▸ EXERCISE PROMPT:
Write the listing out again word for word, skipping each picture.
● ● ● ●
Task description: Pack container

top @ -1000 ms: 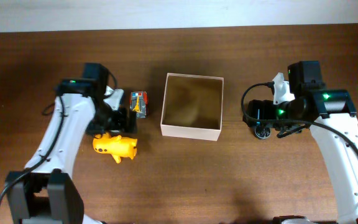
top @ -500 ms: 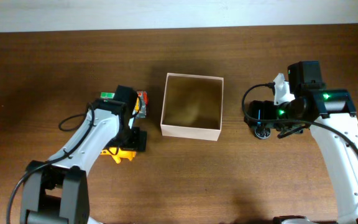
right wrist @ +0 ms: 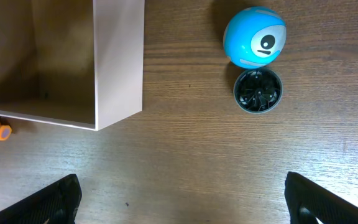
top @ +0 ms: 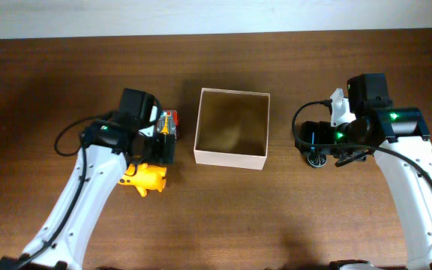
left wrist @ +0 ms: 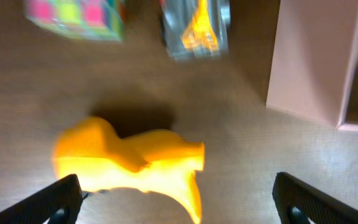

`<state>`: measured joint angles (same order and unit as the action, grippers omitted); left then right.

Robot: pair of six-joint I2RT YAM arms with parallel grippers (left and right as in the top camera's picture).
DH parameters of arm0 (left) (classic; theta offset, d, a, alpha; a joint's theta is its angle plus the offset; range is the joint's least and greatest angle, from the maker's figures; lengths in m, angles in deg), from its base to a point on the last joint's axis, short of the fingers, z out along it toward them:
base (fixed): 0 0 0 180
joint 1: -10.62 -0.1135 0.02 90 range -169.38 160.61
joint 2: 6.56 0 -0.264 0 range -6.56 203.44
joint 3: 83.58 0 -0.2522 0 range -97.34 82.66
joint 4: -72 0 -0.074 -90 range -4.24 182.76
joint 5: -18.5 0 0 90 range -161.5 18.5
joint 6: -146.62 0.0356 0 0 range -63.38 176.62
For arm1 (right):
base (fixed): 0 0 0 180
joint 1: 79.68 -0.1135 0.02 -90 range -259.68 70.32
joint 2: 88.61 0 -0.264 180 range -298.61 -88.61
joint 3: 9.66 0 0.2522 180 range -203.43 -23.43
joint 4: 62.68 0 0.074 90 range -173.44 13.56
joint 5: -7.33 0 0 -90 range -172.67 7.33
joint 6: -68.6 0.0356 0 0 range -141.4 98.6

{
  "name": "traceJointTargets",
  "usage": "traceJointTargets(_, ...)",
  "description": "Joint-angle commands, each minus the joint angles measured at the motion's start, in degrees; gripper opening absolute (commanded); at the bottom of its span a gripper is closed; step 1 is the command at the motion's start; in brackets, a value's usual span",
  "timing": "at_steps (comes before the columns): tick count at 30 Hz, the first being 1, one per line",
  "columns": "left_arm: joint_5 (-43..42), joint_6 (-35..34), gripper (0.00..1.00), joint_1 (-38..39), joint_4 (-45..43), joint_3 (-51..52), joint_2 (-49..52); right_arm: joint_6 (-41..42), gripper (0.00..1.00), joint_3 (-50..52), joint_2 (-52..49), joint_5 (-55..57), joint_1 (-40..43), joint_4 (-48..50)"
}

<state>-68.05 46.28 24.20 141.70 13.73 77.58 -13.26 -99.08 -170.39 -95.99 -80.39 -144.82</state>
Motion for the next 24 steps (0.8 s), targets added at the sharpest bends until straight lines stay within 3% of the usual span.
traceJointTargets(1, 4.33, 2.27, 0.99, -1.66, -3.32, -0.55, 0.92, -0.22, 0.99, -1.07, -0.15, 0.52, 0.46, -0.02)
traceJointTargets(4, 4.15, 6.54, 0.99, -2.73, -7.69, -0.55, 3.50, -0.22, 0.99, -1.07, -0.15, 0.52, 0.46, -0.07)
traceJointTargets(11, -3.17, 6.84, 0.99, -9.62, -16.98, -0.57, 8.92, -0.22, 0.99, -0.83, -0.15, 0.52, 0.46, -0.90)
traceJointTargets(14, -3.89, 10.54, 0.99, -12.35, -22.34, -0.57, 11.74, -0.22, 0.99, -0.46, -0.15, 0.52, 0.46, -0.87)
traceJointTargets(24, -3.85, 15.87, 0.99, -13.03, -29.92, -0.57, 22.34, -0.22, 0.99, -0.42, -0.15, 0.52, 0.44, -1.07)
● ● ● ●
▸ ANSWER BELOW:
Task description: Pack container

top @ -1000 ms: 
top @ -500 ms: 
right wrist @ +0 ms: 
top @ +0 ms: 
left wrist @ +0 ms: 

`<state>`: measured joint angles (same order and unit as the action, grippers omitted); left then right.

Robot: pair of six-joint I2RT YAM arms with parallel grippers (left and right as in the top camera's picture).
DH parameters of arm0 (left) (classic; theta offset, d, a, alpha; a joint's theta is its angle plus the offset; range is the joint's least and greatest angle, from the maker's figures; lengths in m, angles in deg), from its base to a point on the last joint's axis, short of the fingers, z out along it toward them:
base (fixed): 0 0 0 180
joint 1: -10.62 -0.1135 0.02 90 range -169.38 160.61
joint 2: 6.56 0 -0.264 0 range -6.56 203.44
joint 3: 83.58 0 -0.2522 0 range -97.34 82.66
joint 4: -72 0 -0.074 -90 range -4.24 182.76
joint 5: -18.5 0 0 90 range -161.5 18.5
joint 6: -146.62 0.0356 0 0 range -63.38 176.62
For arm1 (right):
base (fixed): 0 0 0 180
joint 1: 79.68 -0.1135 0.02 -90 range -259.68 70.32
joint 2: 88.61 0 -0.264 180 range -298.61 -88.61
joint 3: 9.66 0 0.2522 180 range -203.43 -23.43
joint 4: 62.68 0 0.074 90 range -173.44 13.56
joint 5: -7.33 0 0 -90 range -172.67 7.33
joint 6: -68.6 0.0356 0 0 range -141.4 98.6

{
  "name": "traceJointTargets",
  "usage": "traceJointTargets(_, ...)",
  "description": "Joint-angle commands, each minus the joint angles measured at the motion's start, in degrees; gripper opening absolute (commanded); at the bottom of its span a gripper is closed; step 1 is the command at the motion's start; in brackets, a value's usual span",
  "timing": "at_steps (comes before the columns): tick count at 30 Hz, the first being 1, one per line",
  "columns": "left_arm: joint_5 (-43..42), joint_6 (-35..34), gripper (0.00..1.00), joint_1 (-38..39), joint_4 (-45..43), joint_3 (-51..52), joint_2 (-49..52); right_arm: joint_6 (-41..42), gripper (0.00..1.00), joint_3 (-50..52), joint_2 (-52..49), joint_5 (-55..57), joint_1 (-40..43), joint_4 (-48..50)"
}

<state>-68.05 46.28 24.20 141.70 13.73 77.58 -13.26 -99.08 -170.39 -95.99 -80.39 -144.82</state>
Motion for the next 24 steps (0.8 s), targets added at the sharpest bends until straight lines stay within 3% of the usual span.
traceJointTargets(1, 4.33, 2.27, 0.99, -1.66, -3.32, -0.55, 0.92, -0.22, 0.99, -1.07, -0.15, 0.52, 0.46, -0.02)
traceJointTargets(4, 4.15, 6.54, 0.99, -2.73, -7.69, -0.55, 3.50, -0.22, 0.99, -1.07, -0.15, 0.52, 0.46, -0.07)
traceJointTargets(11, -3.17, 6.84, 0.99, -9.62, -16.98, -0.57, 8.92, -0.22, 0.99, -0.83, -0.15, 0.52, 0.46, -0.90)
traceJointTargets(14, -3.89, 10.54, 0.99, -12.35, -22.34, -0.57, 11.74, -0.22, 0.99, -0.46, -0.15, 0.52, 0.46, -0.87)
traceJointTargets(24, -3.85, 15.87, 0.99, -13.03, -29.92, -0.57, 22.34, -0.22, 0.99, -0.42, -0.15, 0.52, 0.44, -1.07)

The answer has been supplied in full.